? Plasmodium vivax presents unique challenges to malaria elimination because it produces hypnozoites, dormant liver-stages that cause relapse infections from weeks to years without mosquito transmission. If untreated, hypnozoites represent a disease reservoir whose extent is unknown. Our studies in Madagascar provide evidence that P. vivax is now able to infect red blood cells of Duffy- negative people, demonstrating the capacity to evolve beyond a significant previously recognized barrier. At this time, there is also greater recognition of the clinical severity of vivax malaria and the capacity of this parasite to persist despite availability of bed nets and drugs that target blood stage parasites. To address this substantial public health challenge and threat to malaria elimination, efforts must focus on reducing the hypnozoite reservoir. Primaquine (PQ) is the only WHO-recommended drug that is able to kill hypnozoites and achieve radical cure of P. vivax. However, a number of factors must be considered regarding optimal use of this important antimalarial drug. Genetic variation in the gene encoding the human cytochrome P450 isoenzyme 2D6 (CYP2D6) has been associated with PQ failure through P. vivax relapses in people who have received standard PQ treatment (0.25-0.50 mg/kg body weight by mouth daily for 14 days). PQ may also cause life-threatening hemolytic anemia in G6PD deficient (G6PDd) people if drug treatment is not curtailed after signs of hemolysis become evident (usually hematuria). These observations emphasize the importance of developing effective strategies to use PQ and other 8-aminoquinoline drugs (tafenoquine; TQ). TQ delivered as a single-dose treatment (recently FDA-approved; not yet WHO-recommended) would improve adherence, but its much longer half-life (PQ ?5 hours; TQ ?15 days) makes it particularly dangerous in people with the most severe form of this enzymopathy. Here, we focus on the need to optimize PQ treatment. Our preliminary results reveal complex polymorphism in the CYP2D6 gene, significant variation in activity scores associated with the probe drug dextromethorphan (DM), and increasing variation in PQ effectiveness against P. vivax. We will address these challenges through the following Specific Aims.

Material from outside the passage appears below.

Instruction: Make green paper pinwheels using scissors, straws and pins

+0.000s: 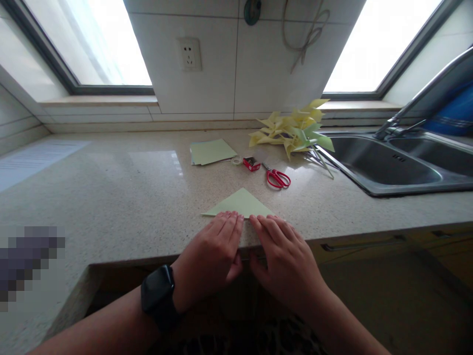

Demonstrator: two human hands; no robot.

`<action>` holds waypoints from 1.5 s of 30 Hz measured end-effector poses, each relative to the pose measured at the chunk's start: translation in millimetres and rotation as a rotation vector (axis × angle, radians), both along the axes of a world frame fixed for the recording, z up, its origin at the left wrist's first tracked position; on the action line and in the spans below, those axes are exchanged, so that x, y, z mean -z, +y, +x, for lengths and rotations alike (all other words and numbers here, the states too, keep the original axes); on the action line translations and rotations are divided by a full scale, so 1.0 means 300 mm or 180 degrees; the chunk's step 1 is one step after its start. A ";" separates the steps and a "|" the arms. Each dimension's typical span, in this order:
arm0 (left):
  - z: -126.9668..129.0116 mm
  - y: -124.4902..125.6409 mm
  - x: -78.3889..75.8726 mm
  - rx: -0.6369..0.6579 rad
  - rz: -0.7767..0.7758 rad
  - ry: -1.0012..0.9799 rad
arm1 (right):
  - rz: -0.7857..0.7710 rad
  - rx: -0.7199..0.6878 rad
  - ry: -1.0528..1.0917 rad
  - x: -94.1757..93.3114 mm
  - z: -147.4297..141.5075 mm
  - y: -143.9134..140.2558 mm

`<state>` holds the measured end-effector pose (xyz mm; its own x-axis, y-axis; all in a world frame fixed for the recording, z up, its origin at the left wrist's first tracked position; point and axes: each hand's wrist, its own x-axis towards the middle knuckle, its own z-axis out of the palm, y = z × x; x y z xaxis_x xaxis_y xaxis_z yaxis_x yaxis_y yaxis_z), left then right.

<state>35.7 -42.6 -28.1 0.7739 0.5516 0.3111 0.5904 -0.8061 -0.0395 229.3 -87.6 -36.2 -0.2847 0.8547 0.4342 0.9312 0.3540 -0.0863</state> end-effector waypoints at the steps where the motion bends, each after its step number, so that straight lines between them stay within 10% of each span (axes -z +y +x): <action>1: -0.001 0.002 -0.003 0.0011 -0.0021 -0.0001 | -0.0019 0.0003 0.0010 -0.003 -0.001 0.000; 31: 0.018 0.001 -0.044 -0.0288 -0.0388 -0.0204 | -0.0347 0.0049 0.0070 -0.048 -0.027 0.037; 45: 0.037 -0.050 -0.024 -0.0520 -0.0176 -0.0298 | -0.0277 -0.0610 0.0239 -0.073 0.062 0.062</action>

Aim 1 : Evaluate CYP2D6 diplotypes and genome variation to identify individuals to be studied for identifying modifiers of PQ metabolism and develop a global framework to estimate PQ effectiveness.
Aim 2 : Evaluate PQ metabolism phenotype and CYP2D6 diplotype association in uninfected Malagasies.

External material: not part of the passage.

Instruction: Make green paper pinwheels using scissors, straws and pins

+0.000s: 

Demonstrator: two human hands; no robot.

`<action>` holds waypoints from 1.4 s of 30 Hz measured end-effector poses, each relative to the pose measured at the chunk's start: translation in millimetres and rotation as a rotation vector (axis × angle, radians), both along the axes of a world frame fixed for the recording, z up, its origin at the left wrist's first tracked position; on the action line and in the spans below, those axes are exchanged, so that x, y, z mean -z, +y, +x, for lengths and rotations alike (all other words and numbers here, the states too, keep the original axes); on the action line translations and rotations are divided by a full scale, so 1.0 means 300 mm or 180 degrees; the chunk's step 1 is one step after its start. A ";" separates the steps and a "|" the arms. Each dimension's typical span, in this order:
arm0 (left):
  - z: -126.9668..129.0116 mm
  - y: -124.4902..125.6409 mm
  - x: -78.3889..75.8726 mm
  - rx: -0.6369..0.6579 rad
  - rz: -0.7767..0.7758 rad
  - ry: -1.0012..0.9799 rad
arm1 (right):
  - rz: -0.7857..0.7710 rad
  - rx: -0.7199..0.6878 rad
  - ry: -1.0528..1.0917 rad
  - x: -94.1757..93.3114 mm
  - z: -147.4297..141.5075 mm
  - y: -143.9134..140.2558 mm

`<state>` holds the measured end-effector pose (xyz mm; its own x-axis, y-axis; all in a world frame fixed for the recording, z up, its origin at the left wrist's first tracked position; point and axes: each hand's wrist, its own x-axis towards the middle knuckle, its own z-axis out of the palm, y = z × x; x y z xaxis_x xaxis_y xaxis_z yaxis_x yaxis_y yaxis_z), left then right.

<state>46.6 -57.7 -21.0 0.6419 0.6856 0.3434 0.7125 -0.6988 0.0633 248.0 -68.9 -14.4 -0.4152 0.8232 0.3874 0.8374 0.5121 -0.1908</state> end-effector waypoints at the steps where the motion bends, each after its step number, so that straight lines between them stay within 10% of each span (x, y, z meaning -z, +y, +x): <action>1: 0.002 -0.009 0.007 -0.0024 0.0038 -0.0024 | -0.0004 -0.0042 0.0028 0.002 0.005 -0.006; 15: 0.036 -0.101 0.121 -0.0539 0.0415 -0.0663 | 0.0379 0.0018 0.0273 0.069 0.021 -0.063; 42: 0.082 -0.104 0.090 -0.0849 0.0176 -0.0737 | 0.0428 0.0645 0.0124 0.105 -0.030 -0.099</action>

Aim 3 : Assess PQ radical cure of P. vivax vs. recurrence in association with CYP2D6 and genomic variation in Malagasy study participants. Nearly 2.5 billion people are at risk of P. vivax malaria. Human genetic variation complicates population-based treatment using PQ in P. vivax-endemic areas. The proposed studies will investigate CYP2D6 genetic variation that confounds optimal use of PQ to develop population-based strategies to eliminate P. vivax.
? Today 2.5 billion people live in areas of risk for Plasmodium vivax transmission and there are an estimated 106-313 million cases of vivax malaria annually. Primaquine is the only World Health Organization recommended drug able to kill liver stage hypnozoites, a global reservoir that sustains P. vivax transmission. Human genetic studies will evaluate cytochrome P450 CYP2D6 variation coupled with drug metabolism studies to develop effective strategies for the use of primaquine against P. vivax hypnozoites excluding glucose-6-phosphate dehydrogenase (G6PD) deficient people.